A new mathematical approach, validated through experimental animal studies, offers a speedy, dependable, and minimally invasive method to manage critical blood pressure fluctuations during surgical procedures or intensive care.
When patients in intensive care or those undergoing major surgeries experience dangerously high or low blood pressure, they risk serious organ damage. Simply identifying that blood pressure is off is insufficient; healthcare providers need to understand the reasons behind these changes to select the appropriate treatment. A recent study from MIT introduces a mathematical framework that enables accurate and real-time insights into these vital changes.
This mathematical technique, outlined in a recent article in IEEE Transactions on Biomedical Engineering, yields proportional assessments of two essential factors affecting blood pressure: the heart’s blood output (cardiac output) and the resistance of the arterial system to that blood flow (systemic vascular resistance). By applying this innovative method to pre-existing data from animal models, the researchers demonstrated that their estimations, which derive from minimally invasive measurements of peripheral arterial blood pressure, corresponded accurately with readings obtained from a more invasive aortic flow probe. Additionally, these estimates effectively mirrored the physiological changes in animals caused by various medications typically used to normalize blood pressure.
“The resistance and cardiac output estimates generated by our method offer actionable insights for real-time hemodynamic management,” the authors of the study noted.
The researchers believe that, following further testing and regulatory approval, this technique could be applied in various medical scenarios, including cardiac surgeries, liver transplants, intensive care unit treatments, and numerous other procedures impacting cardiovascular health or blood volume.
“Any patient undergoing cardiac surgery could potentially benefit from this,” said senior author Emery N. Brown, who holds the Edward Hood Taplin Professorship in Medical Engineering and Computational Neuroscience at MIT’s Picower Institute for Learning and Memory. Brown is also an anesthesiologist at Massachusetts General Hospital and a professor of anesthesiology at Harvard Medical School. “Patients undergoing standard surgeries may also require it, especially if they have existing cardiovascular conditions like ischemic heart disease. Consistent blood pressure is crucial.”
The lead author of the study is Taylor Baum, a graduate student in electrical engineering and computer science (EECS), who is co-supervised by Brown and Munther Dahleh, the William A. Coolidge Professor in EECS.
Algorithmic Innovation
The concept that cardiac output and systemic resistance are fundamental to blood pressure regulation is based on the two-element Windkessel model. While previous studies have utilized this model to estimate these parameters from blood pressure data, they faced a conflict between the speed of updates and the accuracy of those estimates; typically, methods either provided quick but imprecise estimates or slower yet more reliable ones. Under Baum’s leadership, the MIT team resolved this conflict through advanced statistical and signal processing methodologies like “state-space” modeling.
“Our estimates, updated with each heartbeat, integrate both current data and historical information,” stated Baum. “It’s this blend of past context and real-time data that enhances the reliability of the estimates, while still maintaining a rapid beat-by-beat update frequency.”
Importantly, the derived estimates of cardiac output and systemic resistance are “proportional,” meaning they are interlinked mathematically with another co-factor, rather than being estimated independently. Testing the new method on data from a prior study involving six animals showed that estimates derived from minimally invasive catheter readings matched well with those obtained from more invasive central catheter placements.

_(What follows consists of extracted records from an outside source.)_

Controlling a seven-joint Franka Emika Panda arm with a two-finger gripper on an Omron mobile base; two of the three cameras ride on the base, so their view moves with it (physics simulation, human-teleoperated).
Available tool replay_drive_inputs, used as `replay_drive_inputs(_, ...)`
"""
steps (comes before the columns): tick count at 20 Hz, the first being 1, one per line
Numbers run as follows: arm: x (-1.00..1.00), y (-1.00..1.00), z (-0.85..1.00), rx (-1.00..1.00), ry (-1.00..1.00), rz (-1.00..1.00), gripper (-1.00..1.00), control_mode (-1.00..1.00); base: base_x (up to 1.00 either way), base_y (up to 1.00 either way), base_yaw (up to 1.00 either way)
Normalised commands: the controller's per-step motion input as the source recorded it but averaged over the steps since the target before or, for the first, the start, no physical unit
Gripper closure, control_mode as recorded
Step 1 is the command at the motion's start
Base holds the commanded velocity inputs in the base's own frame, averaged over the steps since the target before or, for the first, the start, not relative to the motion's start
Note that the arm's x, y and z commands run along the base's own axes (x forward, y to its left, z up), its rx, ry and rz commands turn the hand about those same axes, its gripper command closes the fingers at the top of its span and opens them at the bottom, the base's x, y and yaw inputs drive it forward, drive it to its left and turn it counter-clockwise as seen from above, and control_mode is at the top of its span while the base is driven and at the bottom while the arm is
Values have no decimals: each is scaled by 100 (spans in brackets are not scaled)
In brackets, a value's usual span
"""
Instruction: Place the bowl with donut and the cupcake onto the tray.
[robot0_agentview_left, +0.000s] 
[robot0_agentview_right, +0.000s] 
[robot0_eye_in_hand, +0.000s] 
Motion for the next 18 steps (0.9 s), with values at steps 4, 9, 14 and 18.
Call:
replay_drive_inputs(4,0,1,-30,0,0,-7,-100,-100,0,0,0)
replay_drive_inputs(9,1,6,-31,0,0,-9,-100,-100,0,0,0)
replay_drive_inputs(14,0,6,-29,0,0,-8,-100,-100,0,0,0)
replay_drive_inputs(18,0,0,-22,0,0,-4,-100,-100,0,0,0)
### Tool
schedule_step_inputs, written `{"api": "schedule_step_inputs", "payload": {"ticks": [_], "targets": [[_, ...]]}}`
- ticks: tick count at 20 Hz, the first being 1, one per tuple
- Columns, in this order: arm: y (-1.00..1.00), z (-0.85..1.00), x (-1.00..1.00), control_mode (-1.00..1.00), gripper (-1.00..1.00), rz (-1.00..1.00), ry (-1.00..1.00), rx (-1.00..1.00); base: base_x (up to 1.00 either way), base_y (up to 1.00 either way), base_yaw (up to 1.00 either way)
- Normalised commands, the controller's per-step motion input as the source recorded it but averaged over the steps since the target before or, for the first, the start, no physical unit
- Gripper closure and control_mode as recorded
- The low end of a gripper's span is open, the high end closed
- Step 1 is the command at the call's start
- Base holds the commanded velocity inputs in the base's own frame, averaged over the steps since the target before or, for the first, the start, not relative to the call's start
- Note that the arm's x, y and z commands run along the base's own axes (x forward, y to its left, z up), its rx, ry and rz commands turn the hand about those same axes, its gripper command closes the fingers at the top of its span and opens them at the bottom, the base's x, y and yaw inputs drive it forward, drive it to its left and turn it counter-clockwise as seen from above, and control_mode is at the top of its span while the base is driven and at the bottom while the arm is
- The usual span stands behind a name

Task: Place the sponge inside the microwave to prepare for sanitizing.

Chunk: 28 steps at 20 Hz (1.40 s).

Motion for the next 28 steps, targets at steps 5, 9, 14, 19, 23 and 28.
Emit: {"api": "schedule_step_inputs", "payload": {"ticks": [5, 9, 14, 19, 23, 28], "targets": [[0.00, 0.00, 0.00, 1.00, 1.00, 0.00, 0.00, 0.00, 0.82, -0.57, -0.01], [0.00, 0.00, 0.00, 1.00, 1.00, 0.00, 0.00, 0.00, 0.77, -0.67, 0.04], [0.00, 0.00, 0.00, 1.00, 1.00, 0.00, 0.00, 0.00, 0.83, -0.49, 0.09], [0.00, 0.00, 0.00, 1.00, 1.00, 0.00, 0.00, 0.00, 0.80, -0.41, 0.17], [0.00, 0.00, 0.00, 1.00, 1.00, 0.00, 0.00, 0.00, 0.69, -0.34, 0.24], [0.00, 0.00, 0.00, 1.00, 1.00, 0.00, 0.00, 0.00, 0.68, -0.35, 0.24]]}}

A significant finding was that the proportional estimates based on arterial blood pressure measurements from catheters placed in remote sites (for instance, the legs or arms) aligned closely with readings from central aortic catheters. This suggests that a system employing the new estimation method could potentially operate using less invasive catheter placements, thus minimizing the risks associated with traditional methods that involve inserting catheters into central arteries or directly into the heart, which are considered standard practice in assessing cardiovascular health.
Another notable outcome was that when animals were administered each of the five drugs typically used to modify systemic vascular resistance or cardiac output, the proportional estimates accurately reflected the consequent physiological alterations. This indicates that these estimates reliably represent physiological changes.
Clinical Application
Encouraged by these results, Baum and Brown expressed that the current methodology could be effectively implemented in clinical environments to enhance the understanding of critical blood pressure variations for perioperative care teams. They are actively working towards obtaining regulatory approval for clinical devices that utilize this method.
Furthermore, the researchers are conducting additional animal studies to validate this advanced approach for blood pressure management.
They have created a closed-loop system guided by this estimation framework to precisely regulate blood pressure in an animal model. Following the completion of these animal trials, they plan to seek regulatory clearance to test the system in human subjects.
In addition to Baum, Dahleh, and Brown, the author list includes Elie Adam, Christian Guay, Gabriel Schamberg, Mohammadreza Kazemi, and Thomas Heldt.
The study received support from the National Science Foundation, the National Institutes of Health, a Mathworks Fellowship, The Picower Institute for Learning and Memory, and The JPB Foundation.